What is the primary cause of amyloidosis?

"Amyloidosis is a chronic process that is probably multifactorial and is probably due to dysregulation of protein homeostasis. Its development is probably related to a common defect in the proteins involved in the degradation of amyloid precursor proteins. Abnormal aggregation of misfolded proteins may be the primary cause of amyloidosis." - Anonymous Online Contributor

Unverified Answer

Does venetoclax improve quality of life for those with amyloidosis?

"In patients with AL, sVXd3 showed improved quality of life compared with sVXg. Recent findings highlight the importance of early identification of patients' disease evolution, in particular that of patients with symptomatic advanced AL." - Anonymous Online Contributor

Unverified Answer

What is the survival rate for amyloidosis?

"Survival is a dynamic measure. Survival has increased over the past 10 years but survival has not increased to an equal degree for people, who have survived with chronic disease over a longer period of time. These data suggest, that the outcome of amyloidosis is no poorer than that for chronic disease." - Anonymous Online Contributor

Unverified Answer

Is venetoclax typically used in combination with any other treatments?

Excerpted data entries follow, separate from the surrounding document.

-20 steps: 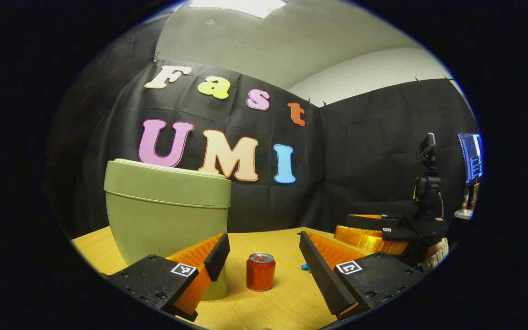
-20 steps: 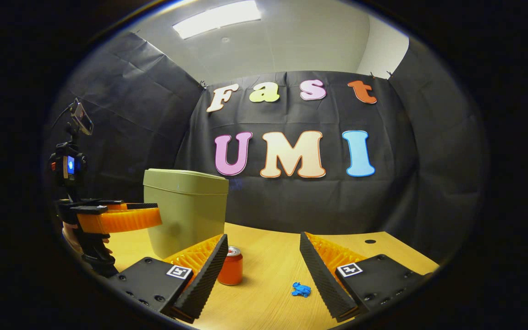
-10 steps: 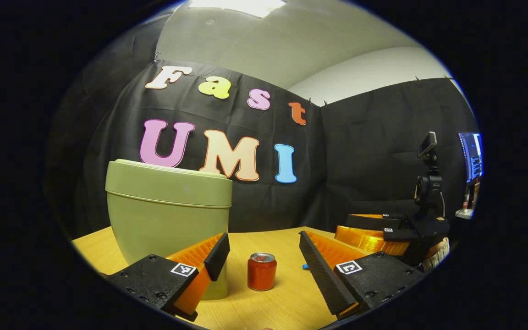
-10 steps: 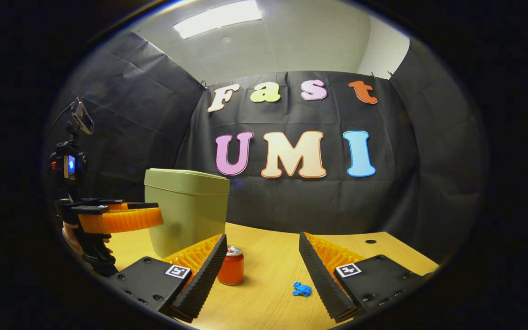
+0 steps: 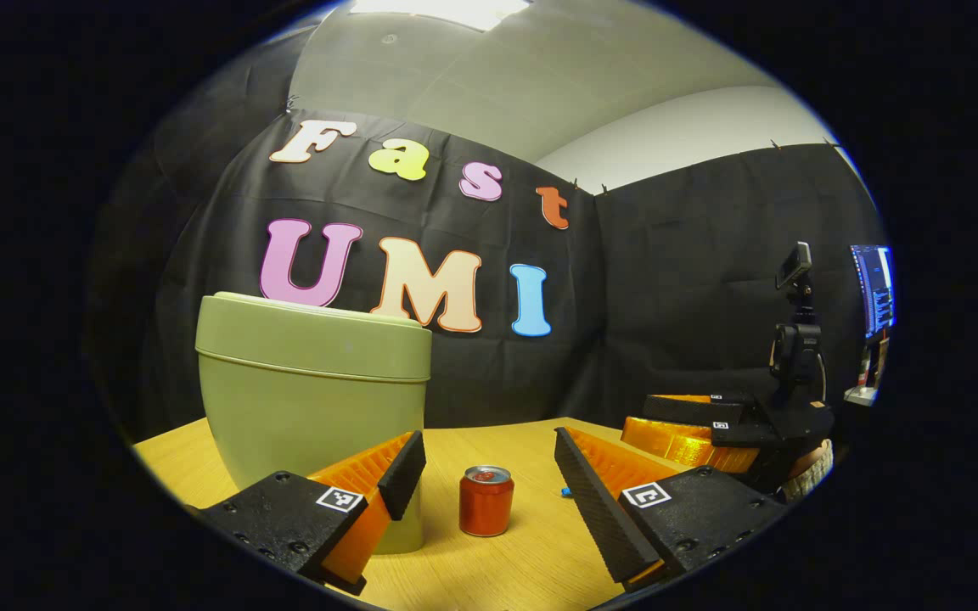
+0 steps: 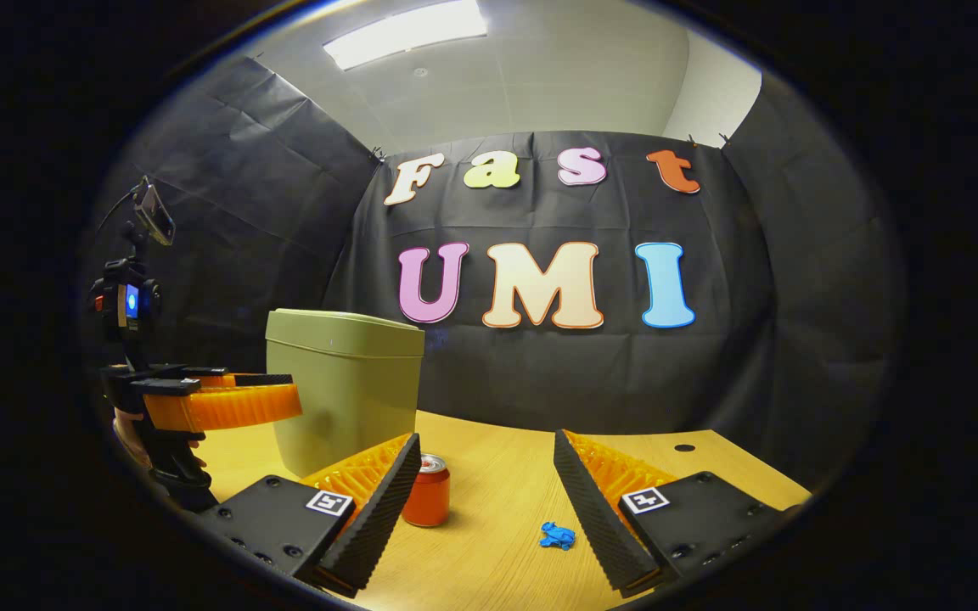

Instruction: Press the lid of the desktop garbage bin to open it, pick up the crumpled paper on the desktop and throw it into the bin, then pick up the pop can on the desktop and drop it into the bin, and finally close the garbage bin lid.

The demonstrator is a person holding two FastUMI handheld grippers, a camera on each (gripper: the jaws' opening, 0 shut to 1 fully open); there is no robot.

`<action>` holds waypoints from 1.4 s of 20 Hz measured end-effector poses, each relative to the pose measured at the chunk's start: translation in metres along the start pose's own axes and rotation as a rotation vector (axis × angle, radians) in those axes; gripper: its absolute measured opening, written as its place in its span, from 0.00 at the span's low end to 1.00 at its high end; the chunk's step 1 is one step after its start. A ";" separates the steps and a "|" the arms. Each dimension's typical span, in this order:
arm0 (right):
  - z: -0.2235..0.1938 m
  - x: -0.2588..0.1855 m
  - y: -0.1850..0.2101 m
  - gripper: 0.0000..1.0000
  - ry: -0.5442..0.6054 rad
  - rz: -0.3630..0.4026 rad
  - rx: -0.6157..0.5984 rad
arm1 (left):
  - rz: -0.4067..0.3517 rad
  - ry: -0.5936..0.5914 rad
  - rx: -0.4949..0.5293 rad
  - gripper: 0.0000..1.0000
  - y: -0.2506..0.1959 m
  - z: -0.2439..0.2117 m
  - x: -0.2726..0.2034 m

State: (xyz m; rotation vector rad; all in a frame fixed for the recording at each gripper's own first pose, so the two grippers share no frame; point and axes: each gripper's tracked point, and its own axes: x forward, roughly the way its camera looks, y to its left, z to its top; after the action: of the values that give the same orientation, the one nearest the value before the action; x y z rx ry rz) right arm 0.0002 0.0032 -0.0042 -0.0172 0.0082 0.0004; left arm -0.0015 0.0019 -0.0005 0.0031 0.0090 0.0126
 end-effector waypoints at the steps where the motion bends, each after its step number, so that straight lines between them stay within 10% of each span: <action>1: 0.000 0.000 0.000 1.00 0.001 -0.001 -0.001 | 0.000 0.001 0.001 0.95 0.000 0.001 0.001; 5: 0.000 0.000 -0.002 0.99 -0.002 -0.004 -0.003 | -0.004 -0.002 0.012 0.84 -0.002 0.004 -0.001; 14: 0.000 0.001 -0.004 0.99 -0.007 -0.004 0.001 | 0.039 0.019 0.014 0.00 0.010 0.005 -0.007; 28: -0.019 0.008 -0.002 0.99 0.037 0.007 -0.001 | 0.228 -0.093 0.121 0.00 0.098 0.115 0.028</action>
State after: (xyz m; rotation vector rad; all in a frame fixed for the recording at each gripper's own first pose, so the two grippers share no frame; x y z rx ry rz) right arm 0.0082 0.0012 -0.0230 -0.0177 0.0454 0.0071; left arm 0.0265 0.0998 0.1148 0.1257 -0.0837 0.2401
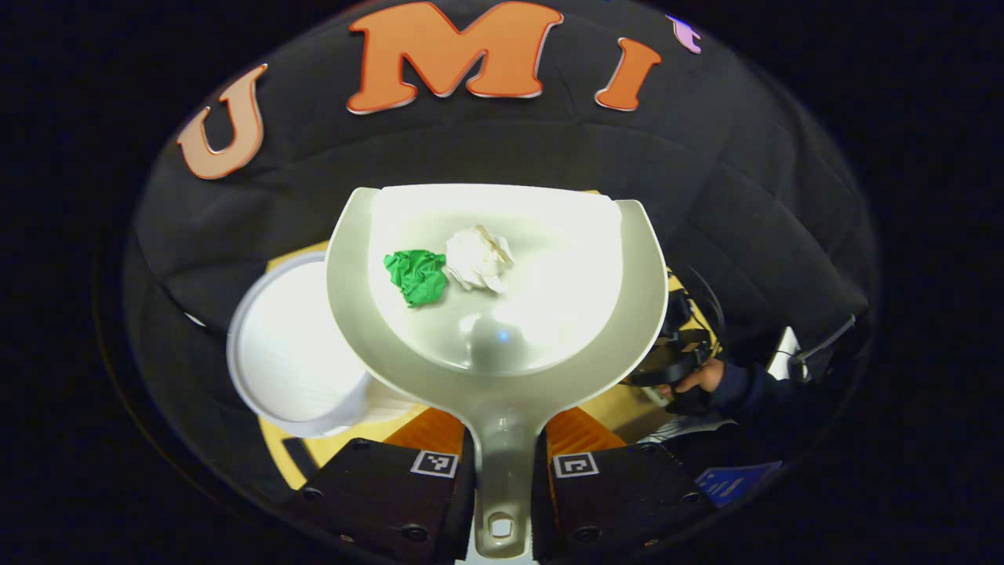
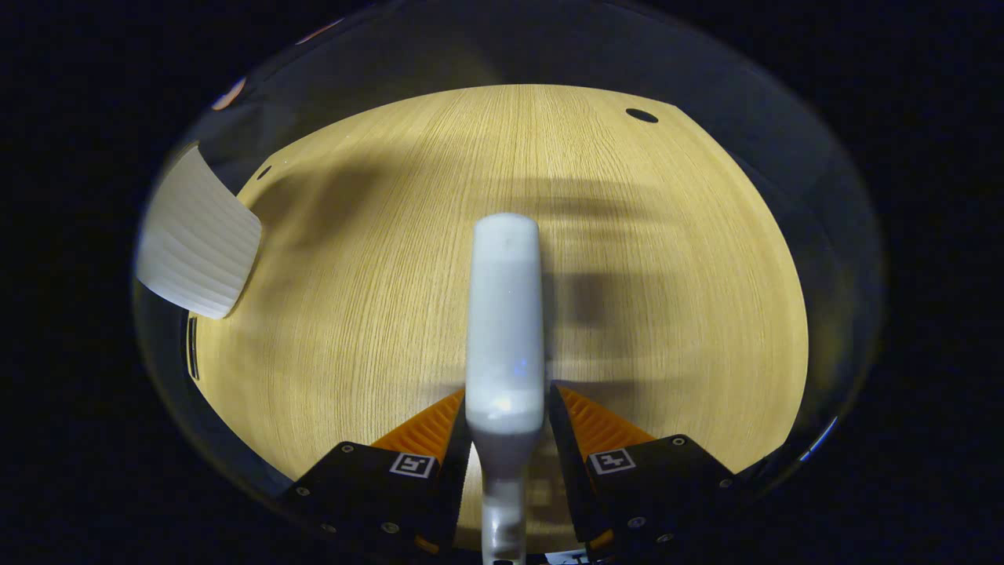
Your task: Pick up the small broom and dustpan from the desktop, sweep the trash into the dustpan with the broom, and then empty the trash into the garbage bin.
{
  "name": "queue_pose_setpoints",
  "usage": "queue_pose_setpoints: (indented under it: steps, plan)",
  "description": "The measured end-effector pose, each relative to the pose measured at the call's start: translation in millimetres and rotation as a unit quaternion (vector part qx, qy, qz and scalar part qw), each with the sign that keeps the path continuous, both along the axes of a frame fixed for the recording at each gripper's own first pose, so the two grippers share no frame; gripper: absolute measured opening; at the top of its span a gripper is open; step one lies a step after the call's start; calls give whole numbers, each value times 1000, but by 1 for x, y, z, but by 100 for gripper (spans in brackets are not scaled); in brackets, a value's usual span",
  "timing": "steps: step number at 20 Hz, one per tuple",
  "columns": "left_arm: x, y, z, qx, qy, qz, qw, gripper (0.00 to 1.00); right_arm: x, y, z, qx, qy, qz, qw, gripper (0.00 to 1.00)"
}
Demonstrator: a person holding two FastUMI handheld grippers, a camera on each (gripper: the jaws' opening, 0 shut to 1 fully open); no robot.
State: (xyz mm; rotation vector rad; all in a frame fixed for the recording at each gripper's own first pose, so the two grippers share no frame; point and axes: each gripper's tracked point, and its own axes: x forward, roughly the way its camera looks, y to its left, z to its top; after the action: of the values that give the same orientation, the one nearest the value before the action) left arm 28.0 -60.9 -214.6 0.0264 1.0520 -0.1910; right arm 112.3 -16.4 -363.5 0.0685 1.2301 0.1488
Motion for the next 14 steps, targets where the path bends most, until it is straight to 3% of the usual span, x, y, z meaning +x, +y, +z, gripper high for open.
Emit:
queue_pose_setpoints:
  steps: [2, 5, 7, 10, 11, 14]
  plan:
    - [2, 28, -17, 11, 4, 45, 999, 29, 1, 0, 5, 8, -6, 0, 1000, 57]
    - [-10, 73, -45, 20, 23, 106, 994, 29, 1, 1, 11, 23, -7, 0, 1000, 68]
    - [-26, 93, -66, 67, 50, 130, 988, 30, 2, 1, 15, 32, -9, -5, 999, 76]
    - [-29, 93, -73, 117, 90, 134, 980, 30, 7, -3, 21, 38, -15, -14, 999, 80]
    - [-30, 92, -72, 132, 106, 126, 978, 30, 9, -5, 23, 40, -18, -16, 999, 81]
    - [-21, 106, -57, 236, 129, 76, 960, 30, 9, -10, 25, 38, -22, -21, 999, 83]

"Venetoclax is a highly effective treatment to achieve responses in the treatment of most patients with AL amyloidosis. Combination of venetoclax with a bortezomib regimen is a promising approach, which may be associated with a better PFS in the treatment of patients with SAA amyloidosis." - Anonymous Online Contributor

Unverified Answer

What is venetoclax?

"Venetoclax can be used as a steroid sparing agent in the treatment of advanced or relapsed chronic lymphocytic leukaemia in patients with relapsed or refractory disease, with or without CLL associated cytokine secretion failure, including patients with a Philadelphia chromosome-negative molecular subtype." - Anonymous Online Contributor

Unverified Answer

Who should consider clinical trials for amyloidosis?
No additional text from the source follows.